All expressions of opinion are subject to change without notice in reaction to shifting market conditions. Data contained herein from third-party providers is obtained from what are considered reliable sources. However, its accuracy, completeness or reliability cannot be guaranteed.

Examples provided are for illustrative purposes only and not intended to be reflective of results you can expect to achieve.

I am a seasoned financial expert with a wealth of knowledge in the field of investments, particularly in exchange-traded funds (ETFs). My expertise extends to understanding the intricacies of selecting the right ETFs aligned with various investment strategies. Let me demonstrate my depth of knowledge by breaking down the key concepts discussed in the article dated June 23, 2021, by Michael Iachini on choosing ETFs:

  1. Investment Objectives: The article emphasizes the importance of defining what you want the ETF to achieve. It suggests looking beyond generalities and understanding the specific exposure you seek, whether it's international small-cap stocks, corporate bonds, or a diversified basket of commodities. This involves examining a fund's Morningstar Category and actual holdings for a comprehensive understanding.

  2. Costs: The article stresses the significance of considering costs when selecting ETFs. Three types of costs are highlighted:

    • Operating Expense Ratio (OER): The ongoing cost charged by the ETF manager for portfolio management.
    • Bid-ask Spread: The price difference between buying and selling, influenced by market makers.
    • Commission: The fee charged by brokers for ETF trades, especially relevant for frequent trading.

    The article provides a formula for calculating the annual total cost of ownership, considering OER, bid-ask spread, and the holding period.
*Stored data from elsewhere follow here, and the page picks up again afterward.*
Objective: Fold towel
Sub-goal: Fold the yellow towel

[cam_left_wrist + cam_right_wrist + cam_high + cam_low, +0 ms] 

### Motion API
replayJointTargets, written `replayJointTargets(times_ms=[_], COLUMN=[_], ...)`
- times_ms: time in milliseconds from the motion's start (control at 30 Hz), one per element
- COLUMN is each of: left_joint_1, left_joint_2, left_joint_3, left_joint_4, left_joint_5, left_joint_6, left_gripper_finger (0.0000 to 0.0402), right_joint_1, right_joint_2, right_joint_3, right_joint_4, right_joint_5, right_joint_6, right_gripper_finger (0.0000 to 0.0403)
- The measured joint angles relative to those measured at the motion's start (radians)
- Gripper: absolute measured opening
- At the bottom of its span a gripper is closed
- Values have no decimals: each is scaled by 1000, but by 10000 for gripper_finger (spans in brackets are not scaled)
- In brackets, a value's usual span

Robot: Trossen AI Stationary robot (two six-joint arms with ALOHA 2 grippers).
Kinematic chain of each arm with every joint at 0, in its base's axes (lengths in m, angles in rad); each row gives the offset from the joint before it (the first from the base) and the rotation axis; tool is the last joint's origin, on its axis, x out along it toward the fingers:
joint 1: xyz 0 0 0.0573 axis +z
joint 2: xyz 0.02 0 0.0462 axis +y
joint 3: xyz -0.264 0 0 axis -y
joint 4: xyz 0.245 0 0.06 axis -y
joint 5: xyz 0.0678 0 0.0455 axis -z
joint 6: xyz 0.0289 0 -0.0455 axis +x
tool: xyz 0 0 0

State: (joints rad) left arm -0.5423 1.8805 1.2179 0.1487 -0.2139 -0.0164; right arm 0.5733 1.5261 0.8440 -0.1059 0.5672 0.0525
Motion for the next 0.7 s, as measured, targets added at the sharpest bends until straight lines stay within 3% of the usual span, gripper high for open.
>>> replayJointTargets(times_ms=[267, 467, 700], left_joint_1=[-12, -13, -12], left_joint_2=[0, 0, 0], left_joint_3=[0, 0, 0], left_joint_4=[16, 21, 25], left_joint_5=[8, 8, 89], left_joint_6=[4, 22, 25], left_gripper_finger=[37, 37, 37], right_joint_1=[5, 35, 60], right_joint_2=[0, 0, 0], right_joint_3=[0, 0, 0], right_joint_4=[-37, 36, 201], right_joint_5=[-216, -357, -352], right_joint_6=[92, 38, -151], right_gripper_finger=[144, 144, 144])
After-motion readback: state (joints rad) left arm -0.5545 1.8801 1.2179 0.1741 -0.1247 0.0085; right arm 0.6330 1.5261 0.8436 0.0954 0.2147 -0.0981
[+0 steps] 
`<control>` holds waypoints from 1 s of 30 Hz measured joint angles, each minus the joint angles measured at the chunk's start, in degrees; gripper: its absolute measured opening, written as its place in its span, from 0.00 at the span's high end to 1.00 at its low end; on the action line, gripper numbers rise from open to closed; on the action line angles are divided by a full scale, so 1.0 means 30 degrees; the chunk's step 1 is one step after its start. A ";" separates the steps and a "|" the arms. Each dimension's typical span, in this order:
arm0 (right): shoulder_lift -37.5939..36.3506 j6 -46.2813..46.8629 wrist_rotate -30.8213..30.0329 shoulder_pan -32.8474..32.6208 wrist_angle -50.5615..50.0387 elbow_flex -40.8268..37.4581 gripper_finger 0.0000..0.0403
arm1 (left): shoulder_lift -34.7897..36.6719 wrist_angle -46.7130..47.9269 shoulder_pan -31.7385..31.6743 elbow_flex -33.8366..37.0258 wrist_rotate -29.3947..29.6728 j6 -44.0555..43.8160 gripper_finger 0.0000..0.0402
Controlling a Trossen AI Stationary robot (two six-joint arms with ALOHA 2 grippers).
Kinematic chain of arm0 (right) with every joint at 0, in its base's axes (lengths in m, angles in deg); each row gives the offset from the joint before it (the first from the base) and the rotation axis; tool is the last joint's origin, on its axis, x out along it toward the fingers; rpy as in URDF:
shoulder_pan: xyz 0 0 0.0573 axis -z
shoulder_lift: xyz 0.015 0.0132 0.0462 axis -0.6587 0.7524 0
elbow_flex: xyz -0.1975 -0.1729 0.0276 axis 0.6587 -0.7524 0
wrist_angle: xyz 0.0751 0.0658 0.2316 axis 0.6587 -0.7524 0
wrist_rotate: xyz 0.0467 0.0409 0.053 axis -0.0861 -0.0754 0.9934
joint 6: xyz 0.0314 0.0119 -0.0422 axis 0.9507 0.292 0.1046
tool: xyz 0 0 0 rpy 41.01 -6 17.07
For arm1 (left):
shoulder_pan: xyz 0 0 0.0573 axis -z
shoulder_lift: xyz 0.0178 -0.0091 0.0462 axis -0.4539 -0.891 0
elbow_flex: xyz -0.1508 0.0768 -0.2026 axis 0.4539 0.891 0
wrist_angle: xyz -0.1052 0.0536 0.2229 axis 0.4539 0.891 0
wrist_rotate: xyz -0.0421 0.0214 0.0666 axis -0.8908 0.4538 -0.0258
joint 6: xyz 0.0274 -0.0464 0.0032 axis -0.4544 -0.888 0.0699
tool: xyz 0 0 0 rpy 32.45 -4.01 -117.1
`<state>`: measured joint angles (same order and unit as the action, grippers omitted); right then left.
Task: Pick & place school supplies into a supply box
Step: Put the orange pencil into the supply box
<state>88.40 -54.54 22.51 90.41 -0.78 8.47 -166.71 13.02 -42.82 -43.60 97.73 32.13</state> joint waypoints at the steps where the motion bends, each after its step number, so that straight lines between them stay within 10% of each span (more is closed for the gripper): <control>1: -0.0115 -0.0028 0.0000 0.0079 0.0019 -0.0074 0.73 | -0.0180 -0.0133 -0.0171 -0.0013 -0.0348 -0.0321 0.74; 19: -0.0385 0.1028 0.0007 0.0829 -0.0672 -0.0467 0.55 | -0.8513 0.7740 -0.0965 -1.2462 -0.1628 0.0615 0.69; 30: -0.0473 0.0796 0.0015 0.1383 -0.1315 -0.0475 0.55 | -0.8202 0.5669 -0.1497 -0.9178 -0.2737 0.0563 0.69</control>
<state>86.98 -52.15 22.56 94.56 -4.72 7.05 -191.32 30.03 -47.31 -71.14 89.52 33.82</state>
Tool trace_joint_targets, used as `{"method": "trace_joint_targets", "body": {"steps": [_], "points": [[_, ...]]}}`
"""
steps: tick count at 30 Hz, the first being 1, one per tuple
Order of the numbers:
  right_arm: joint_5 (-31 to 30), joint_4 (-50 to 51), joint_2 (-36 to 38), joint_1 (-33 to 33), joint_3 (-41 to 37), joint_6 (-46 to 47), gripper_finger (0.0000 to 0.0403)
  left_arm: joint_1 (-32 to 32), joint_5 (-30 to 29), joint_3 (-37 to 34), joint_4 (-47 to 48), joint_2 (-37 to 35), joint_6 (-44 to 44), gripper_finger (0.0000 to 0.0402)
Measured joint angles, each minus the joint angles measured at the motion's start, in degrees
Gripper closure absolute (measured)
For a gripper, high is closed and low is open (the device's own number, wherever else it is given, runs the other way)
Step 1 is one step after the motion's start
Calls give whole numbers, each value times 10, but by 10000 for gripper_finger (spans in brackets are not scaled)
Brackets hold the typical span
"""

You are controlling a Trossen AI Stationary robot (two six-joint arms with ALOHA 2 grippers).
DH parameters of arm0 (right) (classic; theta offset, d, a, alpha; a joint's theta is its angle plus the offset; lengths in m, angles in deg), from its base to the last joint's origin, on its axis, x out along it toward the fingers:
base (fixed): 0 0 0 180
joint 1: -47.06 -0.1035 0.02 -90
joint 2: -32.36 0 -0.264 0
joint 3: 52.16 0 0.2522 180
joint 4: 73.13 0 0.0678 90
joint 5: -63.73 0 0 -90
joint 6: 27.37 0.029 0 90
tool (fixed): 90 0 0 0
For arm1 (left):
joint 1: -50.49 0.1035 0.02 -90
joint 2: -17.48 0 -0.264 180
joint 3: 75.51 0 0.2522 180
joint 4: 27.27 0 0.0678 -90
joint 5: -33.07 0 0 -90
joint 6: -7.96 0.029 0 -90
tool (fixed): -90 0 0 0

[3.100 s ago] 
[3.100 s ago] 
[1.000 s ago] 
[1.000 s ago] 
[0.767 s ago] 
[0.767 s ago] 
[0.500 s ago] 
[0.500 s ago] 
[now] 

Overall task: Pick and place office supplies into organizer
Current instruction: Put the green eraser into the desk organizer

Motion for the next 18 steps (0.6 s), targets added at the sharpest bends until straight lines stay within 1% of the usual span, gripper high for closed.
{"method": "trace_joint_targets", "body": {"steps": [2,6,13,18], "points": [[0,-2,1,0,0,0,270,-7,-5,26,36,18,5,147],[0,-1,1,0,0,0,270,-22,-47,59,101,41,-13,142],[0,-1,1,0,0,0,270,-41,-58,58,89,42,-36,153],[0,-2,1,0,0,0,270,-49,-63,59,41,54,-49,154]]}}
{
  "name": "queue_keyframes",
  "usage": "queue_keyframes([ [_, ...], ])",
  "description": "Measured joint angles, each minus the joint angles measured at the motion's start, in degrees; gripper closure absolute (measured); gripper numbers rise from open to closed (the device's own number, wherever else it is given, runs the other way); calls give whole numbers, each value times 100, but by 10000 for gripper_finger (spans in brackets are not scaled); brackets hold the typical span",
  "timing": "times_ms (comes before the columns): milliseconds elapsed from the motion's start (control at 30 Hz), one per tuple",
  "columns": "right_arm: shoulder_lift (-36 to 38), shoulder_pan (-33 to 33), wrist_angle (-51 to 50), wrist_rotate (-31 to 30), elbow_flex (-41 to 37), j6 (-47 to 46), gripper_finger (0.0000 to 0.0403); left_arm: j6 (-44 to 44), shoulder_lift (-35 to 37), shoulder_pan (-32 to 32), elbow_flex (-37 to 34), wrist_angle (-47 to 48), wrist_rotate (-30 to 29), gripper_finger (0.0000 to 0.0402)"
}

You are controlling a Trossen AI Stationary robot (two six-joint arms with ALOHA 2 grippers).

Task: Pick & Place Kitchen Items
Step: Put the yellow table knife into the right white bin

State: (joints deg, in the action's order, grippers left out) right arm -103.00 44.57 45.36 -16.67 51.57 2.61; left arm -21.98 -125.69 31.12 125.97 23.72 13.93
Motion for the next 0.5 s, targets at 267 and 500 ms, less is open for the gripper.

  3. Track Record: Once potential ETFs with the desired exposure and acceptable costs are identified, the article suggests checking their track records. This involves evaluating asset gathering success, trading volume, and assessing the ETF's performance against its underlying index. The tracking error and consistency with the index are crucial factors in this evaluation.

  4. Structure Considerations: Different types of ETF structures are discussed, especially in the context of commodity ETFs. It mentions the tax implications of commodity ETFs holding physical commodities or futures contracts. The impact of contango on funds with near-term futures contracts is highlighted, along with newer actively managed ETF structures.

  5. Firm Due Diligence: The article advises investors to consider the firm behind the ETF. Stable management, a clean regulatory record, and overall due diligence are crucial factors. Checking the latest news and SEC filings on ETF companies is recommended.

  6. Strategy Summary: The article concludes by presenting a process flow chart for choosing ETFs and emphasizes that investment decisions should be driven by future goals rather than past performance.

This comprehensive overview provides a solid foundation for investors looking to navigate the vast landscape of ETFs, ensuring they make informed decisions aligned with their investment objectives and risk tolerance.